# Private Healthcare recommendations ?



## natalieml (May 9, 2010)

I need to buy private healthcare for me, hubby and our 2 boys. I need to be able to use it at the Xanit Hospital in Benalmadena.

I've had a competitive quite from Adeslas - anyone heard of them? Are they any good?

If not who do you use and are they any good?

Many thanks

Nat


----------



## susanspain (Sep 5, 2008)

I have heard of Adelsas.. and they seem one of many on the coast. (I live near Fuengirola).
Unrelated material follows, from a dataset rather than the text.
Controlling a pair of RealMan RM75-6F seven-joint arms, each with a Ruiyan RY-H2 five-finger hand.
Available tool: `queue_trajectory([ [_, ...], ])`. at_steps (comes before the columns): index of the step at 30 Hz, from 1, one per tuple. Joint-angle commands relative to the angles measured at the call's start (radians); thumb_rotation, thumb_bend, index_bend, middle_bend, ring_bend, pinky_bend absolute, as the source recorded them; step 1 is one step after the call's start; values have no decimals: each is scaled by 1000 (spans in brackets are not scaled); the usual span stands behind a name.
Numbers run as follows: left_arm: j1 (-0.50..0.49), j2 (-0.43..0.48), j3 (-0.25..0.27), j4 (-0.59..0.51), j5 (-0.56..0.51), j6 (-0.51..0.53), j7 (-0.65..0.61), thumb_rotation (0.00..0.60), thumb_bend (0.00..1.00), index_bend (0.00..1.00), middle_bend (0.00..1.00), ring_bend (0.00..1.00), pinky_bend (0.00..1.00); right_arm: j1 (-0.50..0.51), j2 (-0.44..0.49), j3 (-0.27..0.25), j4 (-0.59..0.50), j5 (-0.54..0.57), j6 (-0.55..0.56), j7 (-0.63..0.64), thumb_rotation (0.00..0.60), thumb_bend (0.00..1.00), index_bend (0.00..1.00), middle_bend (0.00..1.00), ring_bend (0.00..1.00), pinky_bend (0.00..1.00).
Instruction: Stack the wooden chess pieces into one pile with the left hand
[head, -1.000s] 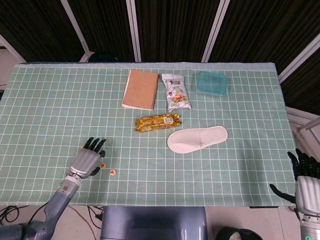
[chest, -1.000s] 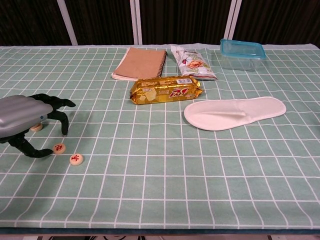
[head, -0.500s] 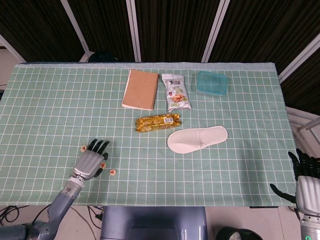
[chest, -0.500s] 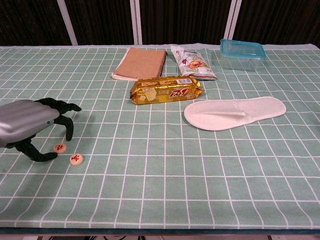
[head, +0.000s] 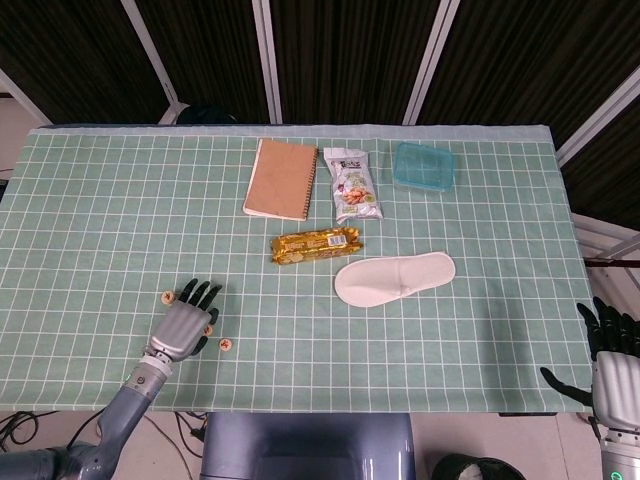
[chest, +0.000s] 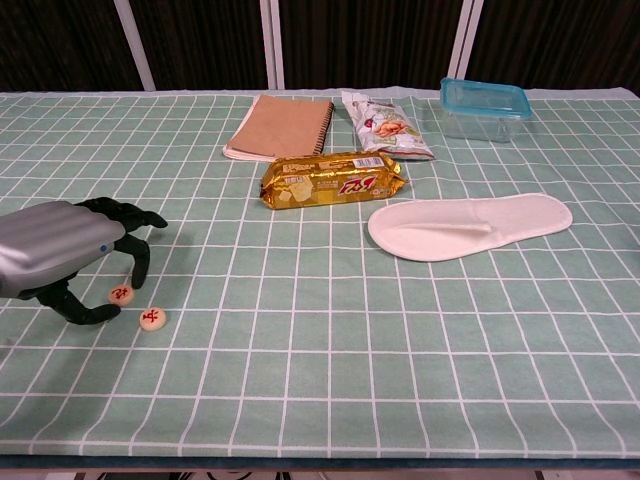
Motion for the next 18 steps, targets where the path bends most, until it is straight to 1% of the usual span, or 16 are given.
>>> queue_trajectory([
  [1,1,2,-2,-2,-6,1,-1,600,311,490,64,0,0,0,0,0,-1,2,-1,0,600,204,94,31,0,0],
  [18,3,29,-14,-12,-13,17,-5,600,317,505,66,0,0,0,2,0,-6,7,-5,-3,600,205,94,31,0,0],
])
As for Xanit hsptl in Benalmadena - mixed reviews.. 


Winturtur, Sersanet are others (latter I had to call yesterday as part of my Helvetia cover, but they were difficult to deal with as I needed an English speaking operator who then didn't really get the gist! (But with my mid level Spanish and lots of persistence I think I got to the next stage). 

I use a private doctors in Fueng and they deal with Sersanet, Adeslas and others... 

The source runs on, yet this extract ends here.